Adjusting a product's color as a last step in processing is not uncommon at all -- people in industry do it all the time. It's kind of the nature of the business.
The first step is to first figure out in what way a the color of your product is off. The big guys use computers and sensors for this and have very precise ways of measuring hue. We have to depend on our eyeballs and a good sense of color.
Here is what we do at TKB Trading, but it is not the only way to handle things.
Let's say we make a foundation which has a very simple recipe of: 10 grams titanium dioxide white, 20 grams sericite mica, 4 grams yellow oxide, 1 gram red oxide (this is just for discussion, please don't run out and make this foundation as I have no idea what it will look like).
The "Base" of this recipe is the titanium dioxide and the mica. The "Color" is the yellow and red.
We start by mixing together the base ingredients. Typically, we will mix more than what we need (in this case we'd mix twice the amount, 20 grams of white and 40 grams of mica). We measure out what we need (10 grams of white and 20 of mica) and set the extra aside in a zip lock bag.
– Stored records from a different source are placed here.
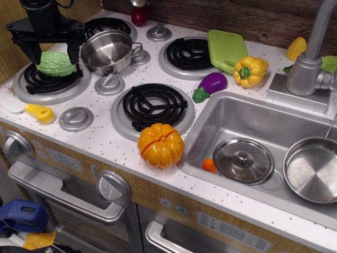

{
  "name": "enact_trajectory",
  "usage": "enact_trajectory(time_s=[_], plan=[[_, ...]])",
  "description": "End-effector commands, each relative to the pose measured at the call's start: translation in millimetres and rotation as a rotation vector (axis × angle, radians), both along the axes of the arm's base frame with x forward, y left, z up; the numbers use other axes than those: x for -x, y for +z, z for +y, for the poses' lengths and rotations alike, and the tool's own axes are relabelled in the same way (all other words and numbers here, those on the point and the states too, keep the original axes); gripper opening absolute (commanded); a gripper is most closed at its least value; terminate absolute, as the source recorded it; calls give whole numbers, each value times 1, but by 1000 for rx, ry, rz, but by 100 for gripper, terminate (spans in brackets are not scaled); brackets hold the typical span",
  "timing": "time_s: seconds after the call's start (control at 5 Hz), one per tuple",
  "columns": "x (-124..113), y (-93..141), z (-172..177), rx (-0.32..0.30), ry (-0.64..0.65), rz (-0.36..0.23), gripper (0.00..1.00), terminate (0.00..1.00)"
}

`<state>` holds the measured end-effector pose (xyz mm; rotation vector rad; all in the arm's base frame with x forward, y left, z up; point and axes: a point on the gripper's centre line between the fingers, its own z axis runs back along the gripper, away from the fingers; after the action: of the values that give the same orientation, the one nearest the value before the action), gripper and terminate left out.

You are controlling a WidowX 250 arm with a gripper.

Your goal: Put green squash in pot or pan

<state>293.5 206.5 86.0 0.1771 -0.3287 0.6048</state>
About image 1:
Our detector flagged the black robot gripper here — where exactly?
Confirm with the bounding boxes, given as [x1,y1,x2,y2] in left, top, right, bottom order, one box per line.
[5,15,86,64]

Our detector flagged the small steel pot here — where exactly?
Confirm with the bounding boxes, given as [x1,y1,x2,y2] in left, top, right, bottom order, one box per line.
[80,30,143,76]

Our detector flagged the yellow toy corn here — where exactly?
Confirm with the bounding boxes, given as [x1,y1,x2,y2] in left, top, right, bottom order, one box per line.
[286,37,307,61]

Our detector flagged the yellow cloth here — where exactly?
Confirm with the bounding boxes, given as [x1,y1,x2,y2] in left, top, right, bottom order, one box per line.
[23,231,56,250]

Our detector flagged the silver oven dial right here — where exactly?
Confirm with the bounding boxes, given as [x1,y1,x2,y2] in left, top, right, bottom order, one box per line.
[96,170,131,202]

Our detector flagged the silver stove knob middle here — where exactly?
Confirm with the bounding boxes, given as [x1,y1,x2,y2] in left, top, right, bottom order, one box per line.
[95,73,125,96]

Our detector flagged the purple toy eggplant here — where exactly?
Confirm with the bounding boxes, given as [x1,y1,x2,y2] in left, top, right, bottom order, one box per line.
[192,73,227,103]

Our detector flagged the silver stove knob behind pot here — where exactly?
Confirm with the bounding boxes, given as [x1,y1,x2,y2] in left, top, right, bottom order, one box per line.
[130,47,151,67]

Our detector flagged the silver dishwasher door handle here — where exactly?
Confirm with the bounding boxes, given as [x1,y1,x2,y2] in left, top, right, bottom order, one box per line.
[145,221,192,253]

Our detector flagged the silver oven dial left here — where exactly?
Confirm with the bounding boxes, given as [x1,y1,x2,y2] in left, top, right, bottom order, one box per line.
[3,130,34,159]

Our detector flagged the blue clamp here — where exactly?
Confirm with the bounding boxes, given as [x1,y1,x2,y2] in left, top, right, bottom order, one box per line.
[1,199,49,233]

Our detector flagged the silver stove knob front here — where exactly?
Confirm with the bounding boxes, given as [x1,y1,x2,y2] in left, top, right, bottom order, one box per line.
[58,107,94,132]

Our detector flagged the red toy bottle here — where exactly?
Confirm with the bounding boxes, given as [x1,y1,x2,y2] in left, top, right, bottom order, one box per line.
[131,0,152,26]

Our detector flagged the silver oven dial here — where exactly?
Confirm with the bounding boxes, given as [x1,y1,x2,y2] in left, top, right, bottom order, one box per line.
[3,130,34,159]
[96,170,131,202]

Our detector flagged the orange toy pumpkin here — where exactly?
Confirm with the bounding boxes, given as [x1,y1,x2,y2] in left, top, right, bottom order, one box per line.
[137,123,184,169]

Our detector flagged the yellow handled white spatula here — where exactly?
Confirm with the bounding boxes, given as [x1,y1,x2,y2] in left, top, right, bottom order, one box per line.
[1,93,54,123]

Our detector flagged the green bumpy toy squash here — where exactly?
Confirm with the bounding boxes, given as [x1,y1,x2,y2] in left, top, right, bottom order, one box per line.
[35,51,76,77]

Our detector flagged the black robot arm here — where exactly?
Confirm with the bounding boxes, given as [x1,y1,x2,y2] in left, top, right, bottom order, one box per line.
[5,1,87,65]

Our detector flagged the front left black burner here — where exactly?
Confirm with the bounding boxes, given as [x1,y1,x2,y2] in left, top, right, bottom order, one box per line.
[13,62,91,105]

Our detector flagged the yellow toy bell pepper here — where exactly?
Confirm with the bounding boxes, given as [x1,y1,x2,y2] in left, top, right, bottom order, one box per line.
[233,56,269,88]

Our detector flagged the steel pot lid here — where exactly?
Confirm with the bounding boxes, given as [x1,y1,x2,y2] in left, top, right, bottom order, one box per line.
[212,138,275,185]

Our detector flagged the steel sink basin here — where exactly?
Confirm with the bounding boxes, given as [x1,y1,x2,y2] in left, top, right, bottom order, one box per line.
[179,92,336,229]

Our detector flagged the back right black burner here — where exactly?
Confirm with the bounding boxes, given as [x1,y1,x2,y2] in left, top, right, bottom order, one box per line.
[158,36,223,81]

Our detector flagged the orange toy carrot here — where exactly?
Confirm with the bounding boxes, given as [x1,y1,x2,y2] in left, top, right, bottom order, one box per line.
[201,158,217,174]

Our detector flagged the silver toy faucet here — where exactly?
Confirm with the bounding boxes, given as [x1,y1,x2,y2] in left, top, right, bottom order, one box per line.
[266,0,336,113]

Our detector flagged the centre front black burner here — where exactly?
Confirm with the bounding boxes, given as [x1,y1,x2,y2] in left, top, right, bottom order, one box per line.
[111,83,195,142]

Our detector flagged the silver oven door handle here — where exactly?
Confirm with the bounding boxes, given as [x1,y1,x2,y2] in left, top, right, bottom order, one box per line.
[8,161,125,224]

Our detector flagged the steel frying pan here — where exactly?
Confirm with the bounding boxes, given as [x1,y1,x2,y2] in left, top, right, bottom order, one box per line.
[283,118,336,204]

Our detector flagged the silver stove knob back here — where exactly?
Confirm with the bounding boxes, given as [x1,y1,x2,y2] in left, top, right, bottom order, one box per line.
[146,23,172,42]

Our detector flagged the green plastic cutting board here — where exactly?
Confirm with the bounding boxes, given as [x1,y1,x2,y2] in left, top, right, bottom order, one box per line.
[207,30,248,74]
Next Steps: we mix together the colors; we add the colors to the base ingredients; we compare the results with the original sample that we are trying to match. To compare, we may use any of the tests which I discussed in the Color Troubleshoot #1 post.
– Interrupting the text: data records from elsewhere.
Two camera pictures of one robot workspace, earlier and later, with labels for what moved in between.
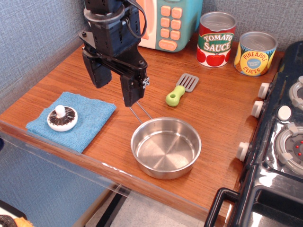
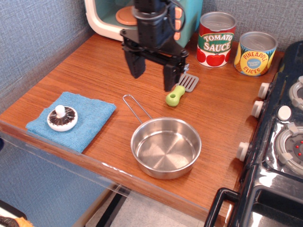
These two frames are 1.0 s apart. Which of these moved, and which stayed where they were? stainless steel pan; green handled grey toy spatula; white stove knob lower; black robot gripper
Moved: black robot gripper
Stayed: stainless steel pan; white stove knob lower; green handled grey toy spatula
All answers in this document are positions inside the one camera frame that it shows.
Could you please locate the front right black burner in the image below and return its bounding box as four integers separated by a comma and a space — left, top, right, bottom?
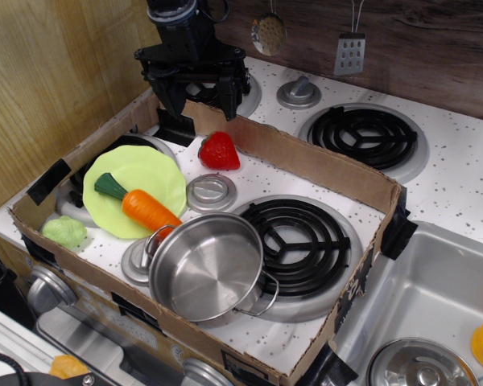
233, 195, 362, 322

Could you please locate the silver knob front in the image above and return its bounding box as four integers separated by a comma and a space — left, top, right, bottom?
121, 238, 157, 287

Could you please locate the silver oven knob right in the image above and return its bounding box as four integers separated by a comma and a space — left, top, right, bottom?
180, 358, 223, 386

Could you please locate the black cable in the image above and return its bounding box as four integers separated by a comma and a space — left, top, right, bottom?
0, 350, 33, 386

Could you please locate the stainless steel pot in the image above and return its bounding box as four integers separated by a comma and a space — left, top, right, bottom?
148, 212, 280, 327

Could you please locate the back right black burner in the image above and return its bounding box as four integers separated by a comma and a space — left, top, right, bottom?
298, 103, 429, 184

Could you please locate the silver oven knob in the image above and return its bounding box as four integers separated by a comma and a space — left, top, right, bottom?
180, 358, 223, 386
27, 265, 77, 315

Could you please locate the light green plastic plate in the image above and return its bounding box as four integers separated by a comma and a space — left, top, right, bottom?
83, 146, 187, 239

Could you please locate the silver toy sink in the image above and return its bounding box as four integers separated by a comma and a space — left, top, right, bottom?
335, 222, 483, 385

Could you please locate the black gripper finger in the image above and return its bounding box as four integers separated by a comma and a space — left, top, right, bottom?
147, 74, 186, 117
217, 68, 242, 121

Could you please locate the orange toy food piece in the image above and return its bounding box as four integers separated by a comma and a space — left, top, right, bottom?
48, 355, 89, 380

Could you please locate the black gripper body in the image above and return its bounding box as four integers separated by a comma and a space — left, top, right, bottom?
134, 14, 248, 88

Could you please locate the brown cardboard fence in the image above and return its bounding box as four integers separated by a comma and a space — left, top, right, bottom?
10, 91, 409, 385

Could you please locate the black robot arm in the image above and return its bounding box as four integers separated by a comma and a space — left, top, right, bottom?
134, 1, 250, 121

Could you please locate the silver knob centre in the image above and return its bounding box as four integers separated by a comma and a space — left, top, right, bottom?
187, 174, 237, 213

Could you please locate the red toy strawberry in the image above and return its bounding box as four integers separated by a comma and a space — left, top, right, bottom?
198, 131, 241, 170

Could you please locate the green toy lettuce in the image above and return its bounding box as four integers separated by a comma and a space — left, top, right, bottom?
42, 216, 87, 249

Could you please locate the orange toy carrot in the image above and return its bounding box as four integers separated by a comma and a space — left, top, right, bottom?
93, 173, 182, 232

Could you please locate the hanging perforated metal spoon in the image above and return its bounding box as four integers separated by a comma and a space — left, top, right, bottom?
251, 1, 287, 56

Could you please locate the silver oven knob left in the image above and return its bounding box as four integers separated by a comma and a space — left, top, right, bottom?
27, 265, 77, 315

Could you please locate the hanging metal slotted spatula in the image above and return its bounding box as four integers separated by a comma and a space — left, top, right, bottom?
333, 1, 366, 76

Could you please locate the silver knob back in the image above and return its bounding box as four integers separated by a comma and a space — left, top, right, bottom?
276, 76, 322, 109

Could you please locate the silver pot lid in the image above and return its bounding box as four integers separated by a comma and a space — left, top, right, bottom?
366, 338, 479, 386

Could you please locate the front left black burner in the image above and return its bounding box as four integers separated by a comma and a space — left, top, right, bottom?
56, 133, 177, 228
If we determine that the color is, say, too red, then clearly we need to add yellow. But to just add pure yellow oxide directly to the batch we are working on could be a disaster. Pigments are very intense and it is easy to add too much color.
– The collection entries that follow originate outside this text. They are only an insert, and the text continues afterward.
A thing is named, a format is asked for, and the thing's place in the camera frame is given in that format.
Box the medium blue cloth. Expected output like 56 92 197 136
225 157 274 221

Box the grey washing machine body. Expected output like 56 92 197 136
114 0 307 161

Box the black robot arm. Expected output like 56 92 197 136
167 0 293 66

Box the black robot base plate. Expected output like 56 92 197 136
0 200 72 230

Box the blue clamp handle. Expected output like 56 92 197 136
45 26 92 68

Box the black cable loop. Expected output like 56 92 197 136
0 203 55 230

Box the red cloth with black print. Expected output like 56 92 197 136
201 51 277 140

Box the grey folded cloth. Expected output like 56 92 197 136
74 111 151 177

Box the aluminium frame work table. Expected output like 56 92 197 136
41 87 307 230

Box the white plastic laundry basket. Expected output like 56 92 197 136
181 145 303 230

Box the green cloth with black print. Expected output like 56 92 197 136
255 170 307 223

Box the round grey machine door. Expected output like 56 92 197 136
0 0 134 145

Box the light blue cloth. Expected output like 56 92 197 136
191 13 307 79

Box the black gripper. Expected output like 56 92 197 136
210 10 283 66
Instead, we take some of the pre-made, set-aside Base and to it we add some yellow. For example, we might take 5 grams of base and add to it 2 grams yellow. The result is kind of a "color corrector" of yellow.
We then add small amounts of this "color corrector" yellow to our batch, little by little, keeping careful notes all the while.
I hope this gives you some ideas for how to make color adjustments on your own. If you come up with suggestions, feel free to share.